**EXERCISE DESCRIPTION**
Starting with the line below that holds "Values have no" and stopping after the line that holds "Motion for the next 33", transcribe the lines exactly, leaving out all pictures.

**Dataset excerpts**

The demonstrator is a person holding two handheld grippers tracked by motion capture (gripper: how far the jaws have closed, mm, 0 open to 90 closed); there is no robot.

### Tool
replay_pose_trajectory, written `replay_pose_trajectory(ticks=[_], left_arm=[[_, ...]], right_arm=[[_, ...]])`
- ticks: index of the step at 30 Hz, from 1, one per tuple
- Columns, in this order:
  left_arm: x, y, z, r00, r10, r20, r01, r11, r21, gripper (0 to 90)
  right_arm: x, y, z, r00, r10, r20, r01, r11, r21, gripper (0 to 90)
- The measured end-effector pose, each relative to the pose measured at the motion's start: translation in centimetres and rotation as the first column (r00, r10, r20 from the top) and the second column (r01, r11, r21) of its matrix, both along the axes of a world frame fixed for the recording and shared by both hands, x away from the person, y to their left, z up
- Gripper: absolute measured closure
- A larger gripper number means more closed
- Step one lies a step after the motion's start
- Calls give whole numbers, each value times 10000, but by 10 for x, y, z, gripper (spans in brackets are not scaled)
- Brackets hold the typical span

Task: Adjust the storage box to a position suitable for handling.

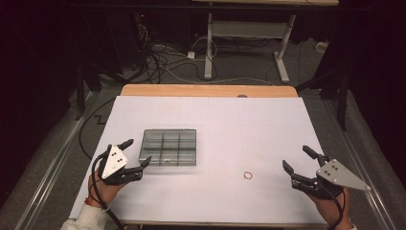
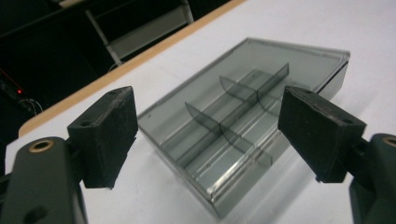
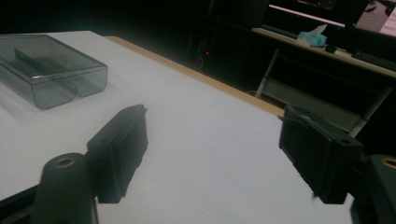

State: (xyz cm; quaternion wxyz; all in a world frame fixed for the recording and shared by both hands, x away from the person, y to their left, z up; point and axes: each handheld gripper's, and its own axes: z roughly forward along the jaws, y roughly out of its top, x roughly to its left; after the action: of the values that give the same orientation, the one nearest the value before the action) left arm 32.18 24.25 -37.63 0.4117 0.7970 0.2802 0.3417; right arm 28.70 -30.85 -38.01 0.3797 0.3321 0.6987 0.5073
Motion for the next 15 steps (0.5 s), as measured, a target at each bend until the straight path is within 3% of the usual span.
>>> replay_pose_trajectory(ticks=[1, 8, 11, 15], left_arm=[[2, 1, -3, 9998, 35, -172, -35, 10000, -5, 193], [3, -1, -3, 9997, -33, -222, 34, 10000, 52, 198], [4, 1, -3, 9994, 92, -323, -85, 9997, 220, 258], [13, 16, 3, 9925, 825, -903, -823, 9966, 63, 460]], right_arm=[[-1, 1, -1, 10000, 61, 71, -60, 9999, -83, 254], [5, 7, -12, 9996, 112, -265, -122, 9992, -373, 280], [9, 9, -14, 9987, 279, -419, -293, 9991, -321, 400], [23, 19, -19, 9934, 508, -1027, -578, 9961, -667, 720]])
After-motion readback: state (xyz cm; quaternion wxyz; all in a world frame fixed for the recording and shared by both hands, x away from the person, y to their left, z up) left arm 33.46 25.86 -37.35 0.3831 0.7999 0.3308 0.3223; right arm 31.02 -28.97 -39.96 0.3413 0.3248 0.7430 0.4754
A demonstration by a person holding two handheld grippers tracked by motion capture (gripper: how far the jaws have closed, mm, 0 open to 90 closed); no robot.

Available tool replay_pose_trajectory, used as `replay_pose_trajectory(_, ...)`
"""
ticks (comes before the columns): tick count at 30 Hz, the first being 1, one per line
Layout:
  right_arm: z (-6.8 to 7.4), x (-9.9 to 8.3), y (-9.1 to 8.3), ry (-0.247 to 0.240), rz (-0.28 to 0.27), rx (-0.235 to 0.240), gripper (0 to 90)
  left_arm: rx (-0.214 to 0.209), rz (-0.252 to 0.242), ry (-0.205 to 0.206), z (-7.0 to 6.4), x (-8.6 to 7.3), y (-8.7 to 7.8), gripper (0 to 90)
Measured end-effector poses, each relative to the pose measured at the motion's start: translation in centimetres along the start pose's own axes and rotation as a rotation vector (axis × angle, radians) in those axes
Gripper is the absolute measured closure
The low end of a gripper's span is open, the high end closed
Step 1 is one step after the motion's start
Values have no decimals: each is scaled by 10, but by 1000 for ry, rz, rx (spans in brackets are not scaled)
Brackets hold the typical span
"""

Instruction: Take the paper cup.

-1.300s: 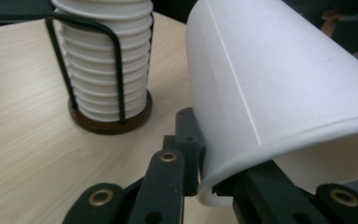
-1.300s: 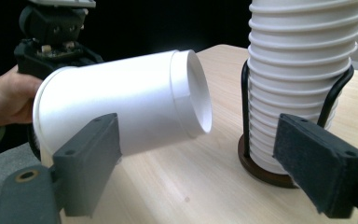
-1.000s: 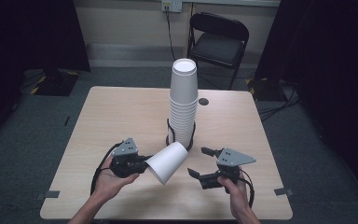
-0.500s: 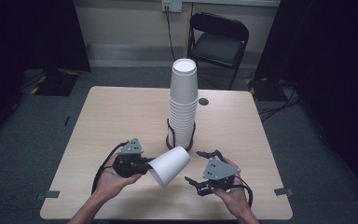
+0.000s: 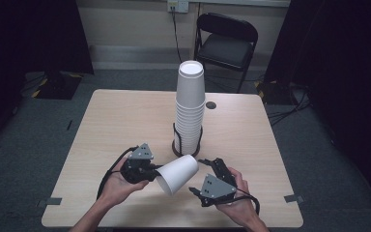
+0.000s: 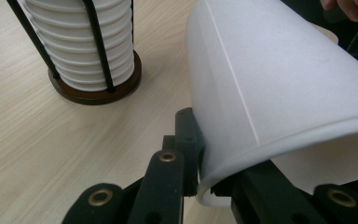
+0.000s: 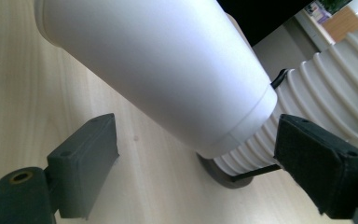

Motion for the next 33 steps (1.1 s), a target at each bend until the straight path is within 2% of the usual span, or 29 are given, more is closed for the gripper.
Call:
replay_pose_trajectory(1, 3, 2, 0, -39, -4, -5, 134, 3, 10, 5, -1, 1, 2, 852)
replay_pose_trajectory(3, 3, 3, 1, -50, -3, -9, 131, -2, 18, 5, -1, 1, 3, 853)
replay_pose_trajectory(5, 8, 6, 2, -89, 2, -5, 129, -13, 32, 8, -1, 2, 5, 852)
replay_pose_trajectory(7, 9, 6, 3, -108, 4, -4, 129, -14, 37, 5, -2, 2, 7, 852)
replay_pose_trajectory(8, 11, 8, 5, -131, 12, -20, 129, -20, 34, 1, -2, 2, 8, 852)
replay_pose_trajectory(9, 11, 8, 6, -144, 17, -27, 130, -23, 51, 2, -2, 2, 9, 853)
replay_pose_trajectory(10, 11, 8, 6, -144, 17, -27, 130, -23, 51, 2, -2, 2, 9, 853)
replay_pose_trajectory(11, 12, 8, 6, -155, 16, -38, 129, -21, 55, 5, -2, 2, 9, 853)
replay_pose_trajectory(12, 14, 10, 8, -177, 12, -30, 127, -25, 55, 3, -3, 4, 11, 853)
replay_pose_trajectory(16, 17, 11, 10, -213, 13, -41, 114, -32, 69, 6, -2, 6, 13, 852)
replay_pose_trajectory(19, 19, 11, 12, -238, 29, -44, 100, -39, 90, 7, -3, 8, 14, 853)
replay_pose_trajectory(24, 22, 11, 16, -289, 48, -56, 86, -50, 95, 12, -5, 11, 18, 854)
replay_pose_trajectory(30, 24, 12, 21, -292, 52, -54, 81, -66, 80, 4, -9, 15, 19, 857)
replay_pose_trajectory(33, 23, 14, 24, -296, 54, -61, 77, -60, 76, -1, -10, 17, 20, 858)
Point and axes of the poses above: each handheld gripper's, and its own axes: y roughly forward along the jaws, x roughly out of its top, z roughly to its left, the point moved 4 cm from there along y, roughly forward along the jaws, and after that the axes turned 4 degrees about -z, right-handed, at the moved point
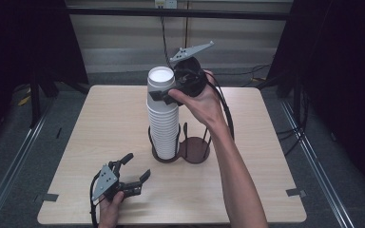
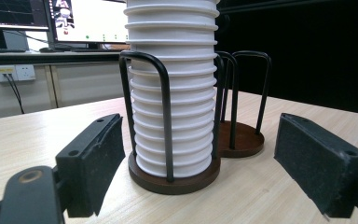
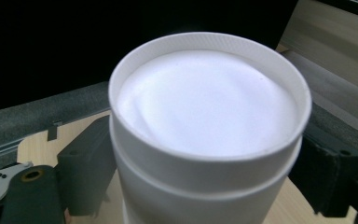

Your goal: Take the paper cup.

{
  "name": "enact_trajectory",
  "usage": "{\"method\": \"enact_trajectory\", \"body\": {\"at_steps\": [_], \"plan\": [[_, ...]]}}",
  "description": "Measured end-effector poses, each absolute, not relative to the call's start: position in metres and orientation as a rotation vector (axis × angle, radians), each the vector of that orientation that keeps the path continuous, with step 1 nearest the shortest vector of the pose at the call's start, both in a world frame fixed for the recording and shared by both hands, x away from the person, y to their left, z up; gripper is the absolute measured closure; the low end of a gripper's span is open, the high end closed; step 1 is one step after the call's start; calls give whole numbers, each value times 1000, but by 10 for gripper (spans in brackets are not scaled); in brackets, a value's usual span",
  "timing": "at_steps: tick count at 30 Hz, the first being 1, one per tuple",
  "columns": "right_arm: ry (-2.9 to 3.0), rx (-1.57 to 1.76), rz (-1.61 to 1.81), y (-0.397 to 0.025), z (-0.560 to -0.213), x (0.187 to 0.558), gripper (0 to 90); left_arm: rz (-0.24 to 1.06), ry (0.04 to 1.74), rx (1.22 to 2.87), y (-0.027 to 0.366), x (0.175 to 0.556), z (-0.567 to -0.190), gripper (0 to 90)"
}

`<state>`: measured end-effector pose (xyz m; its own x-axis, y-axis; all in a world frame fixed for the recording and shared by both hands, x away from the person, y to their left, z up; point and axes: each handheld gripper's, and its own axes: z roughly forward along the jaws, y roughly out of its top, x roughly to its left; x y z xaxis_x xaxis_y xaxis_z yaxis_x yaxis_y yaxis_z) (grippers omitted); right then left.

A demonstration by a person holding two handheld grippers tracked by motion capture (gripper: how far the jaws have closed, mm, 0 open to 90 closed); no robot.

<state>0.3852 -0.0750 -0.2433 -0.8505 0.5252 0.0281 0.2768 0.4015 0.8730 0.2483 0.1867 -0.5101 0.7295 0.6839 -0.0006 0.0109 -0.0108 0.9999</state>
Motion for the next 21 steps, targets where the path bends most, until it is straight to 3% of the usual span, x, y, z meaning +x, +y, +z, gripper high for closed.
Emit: {"method": "enact_trajectory", "body": {"at_steps": [21], "plan": [[2373, 692, 1429, -74, -238, 382, 195, 582, 594, 1506, 187, 248, -510, 157]]}}
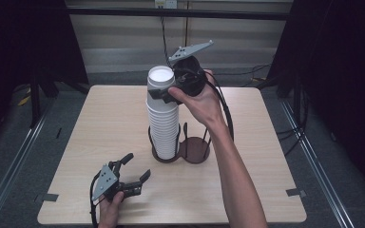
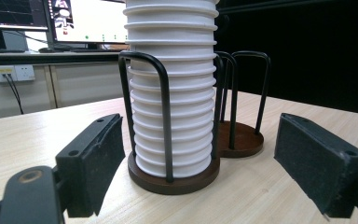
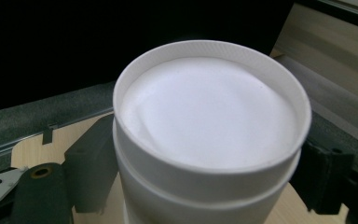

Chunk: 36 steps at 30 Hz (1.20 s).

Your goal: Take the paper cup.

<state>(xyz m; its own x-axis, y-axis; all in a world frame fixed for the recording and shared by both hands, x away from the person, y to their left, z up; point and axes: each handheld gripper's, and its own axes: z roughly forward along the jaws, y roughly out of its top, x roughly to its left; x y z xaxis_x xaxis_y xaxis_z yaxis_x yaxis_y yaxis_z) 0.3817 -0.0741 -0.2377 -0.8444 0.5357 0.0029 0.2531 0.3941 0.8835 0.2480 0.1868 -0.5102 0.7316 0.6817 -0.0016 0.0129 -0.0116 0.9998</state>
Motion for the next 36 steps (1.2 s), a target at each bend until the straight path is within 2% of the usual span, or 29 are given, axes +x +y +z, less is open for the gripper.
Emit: {"method": "enact_trajectory", "body": {"at_steps": [22, 26, 28, 36], "plan": [[2281, 655, 1543, -81, -229, 375, 206, 557, 597, 1501, 186, 247, -511, 157], [2270, 652, 1567, -82, -227, 375, 205, 590, 595, 1506, 187, 248, -510, 157], [2268, 651, 1568, -82, -227, 375, 205, 541, 596, 1499, 185, 247, -511, 157], [2221, 649, 1646, -86, -224, 374, 206, 579, 593, 1506, 187, 248, -510, 157]]}}
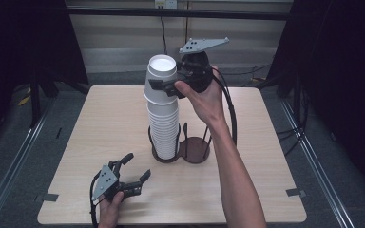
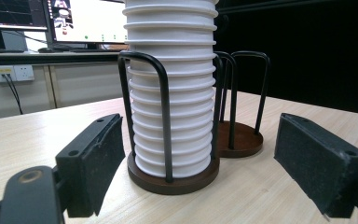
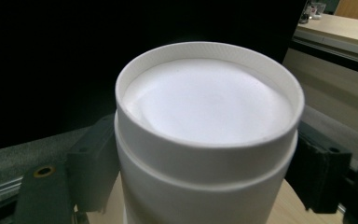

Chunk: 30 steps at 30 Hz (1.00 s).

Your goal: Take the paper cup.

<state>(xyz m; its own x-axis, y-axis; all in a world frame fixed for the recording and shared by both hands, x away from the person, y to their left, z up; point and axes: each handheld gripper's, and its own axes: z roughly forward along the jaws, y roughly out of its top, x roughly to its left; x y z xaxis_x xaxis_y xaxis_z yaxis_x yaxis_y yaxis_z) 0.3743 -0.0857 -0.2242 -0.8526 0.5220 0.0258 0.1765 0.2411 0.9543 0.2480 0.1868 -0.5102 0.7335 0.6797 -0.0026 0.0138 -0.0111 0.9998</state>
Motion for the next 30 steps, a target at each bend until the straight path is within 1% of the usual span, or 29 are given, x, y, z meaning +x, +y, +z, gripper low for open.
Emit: {"method": "enact_trajectory", "body": {"at_steps": [1, 2, 3, 4, 5, 7, 11, 12, 14, 17, 19, 20, 21, 22, 23, 24, 26, 29, 30], "plan": [[2212, 646, 1657, -86, -224, 374, 206, 580, 592, 1506, 187, 248, -510, 157], [2206, 645, 1666, -87, -223, 374, 207, 608, 595, 1513, 188, 248, -510, 157], [2204, 647, 1675, -87, -223, 374, 207, 517, 595, 1494, 184, 247, -511, 157], [2205, 649, 1677, -88, -223, 374, 208, 580, 593, 1508, 187, 248, -510, 157], [2198, 646, 1684, -89, -223, 374, 209, 501, 595, 1491, 183, 247, -511, 157], [2182, 640, 1706, -90, -222, 374, 210, 580, 596, 1505, 187, 248, -510, 157], [2150, 641, 1731, -91, -220, 372, 211, 558, 597, 1500, 186, 248, -511, 157], [2134, 633, 1744, -92, -219, 371, 211, 588, 596, 1507, 187, 248, -510, 157], [2105, 627, 1767, -92, -218, 369, 212, 554, 596, 1502, 186, 247, -511, 157], [2083, 625, 1791, -94, -218, 367, 214, 554, 596, 1502, 186, 247, -511, 157], [2057, 623, 1827, -97, -217, 367, 216, 561, 596, 1503, 186, 248, -510, 157], [2051, 622, 1835, -98, -217, 366, 216, 592, 597, 1508, 187, 248, -510, 157], [2044, 622, 1841, -99, -216, 366, 216, 559, 597, 1501, 186, 247, -511, 157], [2047, 624, 1846, -99, -216, 366, 217, 596, 597, 1509, 187, 248, -510, 157], [2045, 630, 1843, -100, -216, 366, 217, 600, 597, 1510, 188, 248, -510, 157], [2037, 633, 1849, -100, -216, 366, 217, 528, 595, 1497, 185, 247, -511, 157], [2027, 634, 1879, -102, -216, 366, 218, 577, 596, 1506, 187, 248, -510, 157], [2005, 637, 1900, -104, -215, 365, 218, 560, 597, 1503, 186, 248, -510, 157], [2001, 636, 1906, -104, -215, 365, 218, 578, 594, 1506, 187, 248, -510, 157]]}}
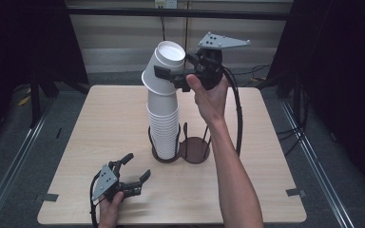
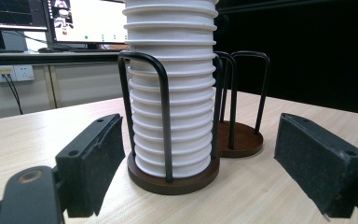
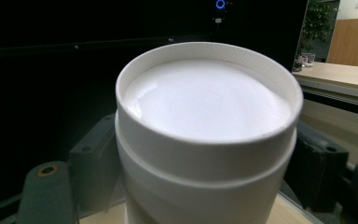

**RESULT FOR THIS TASK**
Values have no decimals: each is scaled by 10, but by 1000 for ry, rz, rx (spans in brackets are not scaled)
Brackets hold the typical span
"""

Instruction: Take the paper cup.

-1.300s: 
-1.300s: 
-1.000s: 
-0.500s: 
+0.000s: 
+0.000s: 
+0.000s: 

Motion for the next 33 steps (1.1 s), a target at each bend until the straight path is within 2% of the usual span, or 29 are given, more is closed for the gripper.

With that, the output is complete.